The participants with T2DM did not show an increase in Hcy measurements, which indicated the absence of endothelial injury. In this study, there was a subtle alteration in p66Shc gene expression, without significant changes in Hcy levels. The relationship between p66Shc overexpression and increased Hcy levels has been previously described in patients with confirmed endothelial dysfunction. The main cause of this relationship is closely linked to DNA methylation, promoted by p66Shc.19,20 Our data suggest that the increase in p66Shc expression is the mechanism responsible for the initiation of the deregulation of Hcy synthesis. We believe that the consolidation of the over-expression of this gene increases DNA methylation and causes, in later stages of T2DM, irreversible endothelial changes, followed by kidney damage. On the other hand, when there are high levels of the Hcy precursor, S-Adenosilhomocysteine (SAH), there is an increase in the production of ROS and in the expression of p66Shc in endothelial cells, that is, there is self-regulation between the expulsion of this gene and the increase in Hcy.21

The relationship between p66Shc expression and diabetic nephropathy is evident, as shown in studies in mice.
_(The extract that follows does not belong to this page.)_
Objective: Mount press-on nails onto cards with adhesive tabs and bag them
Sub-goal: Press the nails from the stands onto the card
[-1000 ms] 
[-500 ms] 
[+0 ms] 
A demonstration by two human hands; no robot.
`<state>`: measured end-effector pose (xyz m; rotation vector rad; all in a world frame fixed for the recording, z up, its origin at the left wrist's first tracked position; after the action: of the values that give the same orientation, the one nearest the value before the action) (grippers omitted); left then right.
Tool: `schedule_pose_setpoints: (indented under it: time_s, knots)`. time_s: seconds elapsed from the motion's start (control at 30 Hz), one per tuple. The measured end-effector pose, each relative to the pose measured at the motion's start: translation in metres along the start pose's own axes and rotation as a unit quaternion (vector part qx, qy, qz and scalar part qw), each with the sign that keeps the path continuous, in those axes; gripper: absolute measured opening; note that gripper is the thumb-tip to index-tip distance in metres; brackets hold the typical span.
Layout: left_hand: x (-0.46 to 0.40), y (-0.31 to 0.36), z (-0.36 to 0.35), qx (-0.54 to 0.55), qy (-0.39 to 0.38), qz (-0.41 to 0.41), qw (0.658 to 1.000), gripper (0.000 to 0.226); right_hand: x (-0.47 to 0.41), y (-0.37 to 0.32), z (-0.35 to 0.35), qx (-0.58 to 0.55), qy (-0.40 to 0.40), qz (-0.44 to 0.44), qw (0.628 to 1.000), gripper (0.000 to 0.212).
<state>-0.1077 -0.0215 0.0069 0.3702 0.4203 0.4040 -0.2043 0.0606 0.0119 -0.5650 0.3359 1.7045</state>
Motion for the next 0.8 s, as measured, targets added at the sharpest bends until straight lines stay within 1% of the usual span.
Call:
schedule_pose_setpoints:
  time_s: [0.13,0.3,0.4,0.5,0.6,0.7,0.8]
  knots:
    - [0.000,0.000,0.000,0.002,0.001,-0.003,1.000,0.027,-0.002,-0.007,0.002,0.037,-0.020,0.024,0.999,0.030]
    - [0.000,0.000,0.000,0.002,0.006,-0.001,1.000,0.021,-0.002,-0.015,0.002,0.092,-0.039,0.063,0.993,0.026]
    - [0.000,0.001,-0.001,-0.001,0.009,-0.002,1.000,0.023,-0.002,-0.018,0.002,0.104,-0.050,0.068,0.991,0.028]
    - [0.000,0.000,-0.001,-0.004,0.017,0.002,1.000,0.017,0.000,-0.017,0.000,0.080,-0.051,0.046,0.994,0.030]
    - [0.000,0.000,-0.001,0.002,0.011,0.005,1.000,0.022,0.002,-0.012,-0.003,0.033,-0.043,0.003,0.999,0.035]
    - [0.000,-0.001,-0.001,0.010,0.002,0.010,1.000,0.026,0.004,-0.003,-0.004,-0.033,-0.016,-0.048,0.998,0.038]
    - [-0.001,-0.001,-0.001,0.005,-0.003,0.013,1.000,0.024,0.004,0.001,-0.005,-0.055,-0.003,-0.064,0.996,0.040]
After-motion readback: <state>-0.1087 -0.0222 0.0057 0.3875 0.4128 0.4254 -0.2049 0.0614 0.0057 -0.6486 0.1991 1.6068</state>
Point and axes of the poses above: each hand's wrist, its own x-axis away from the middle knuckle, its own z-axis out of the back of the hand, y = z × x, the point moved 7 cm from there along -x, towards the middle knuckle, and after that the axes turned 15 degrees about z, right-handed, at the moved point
These studies have shown that the deletion of this gene prevents endothelial dysfunction induced by hyperglycemia, in addition to reducing the oxidative stress of cells, which prevented the alteration of renal structure and function in these animals.2224 The endothelial and myoblastic cells of p66Shc knockout mice demonstrated a lower rate of apoptosis in ischemic conditions, thus proving the role of p66Shc in cell survival in response to hypoxia.25 Another protein involved in renal damage to DN is the hypoxia-inducible factor (HIF-1α). The relationship between p66Shc and HIF-1α has been described by proposing a pathway in which HIF-1α, stimulated by T-cell hypoxia, activates p66Shc, which contributes to the release of extracellular vascular endothelial growth factor (VEGF) and, is one of the responses to low oxygenation mediated by HIF-1α. In addition, p66Shc itself is stimulated by oxidative stress induced by hypoxia, and triggers cell apoptosis.26 Our study identified the subtle elevation of p66Shc gene expression in diabetic patients who, as previously described, are in oxidative imbalance due to hyperglycemia, hyperinsulinemia, and insulin resistance. Therefore, it can be suggested that the pathway explained above is activated.9

Expression of the p66Shc protein in peripheral blood and in renal tissue of diabetic patients had already been studied, under conditions of already established kidney injury. The authors found an increase in the expression of the p66Shc protein and suggested that the evaluation of its expression in peripheral blood could be used as a potential biomarker of the progression of kidney injury mediated by increased oxidative stress.27

Considering that the oxidative stress pathway is activated by hyperglycemia, we suggest that in our patients there is a synergism between the hyperexpression of markers against decapentaplegic homolog 1 (SMAD1), which are intracellular proteins capable of regulating transcription factors and expression of target genes, associated with that of p66Shc, with the first promoting mesangial expansion and the second mediating oxidative imbalance. Positive feedback between these two pathways may be responsible for the gradual and silent loss of kidney function. Therefore, we suggest that minor changes in p66Shc gene expression may signal the dysregulation of the oxidative system and, thus, lead to late kidney damage.21,23,28,29

This study showed that there was no significant p66Shc gene expression in peripheral blood and urine samples of diabetic patients without kidney injury in comparison with healthy donors. However, in our experimental conditions p66Shc gene expression is slightly elevated in T2DM group. There was no association between increased gene expression and the other laboratory variables that were studied. We believe that increasing the number of patients may elucidate the viability of the data.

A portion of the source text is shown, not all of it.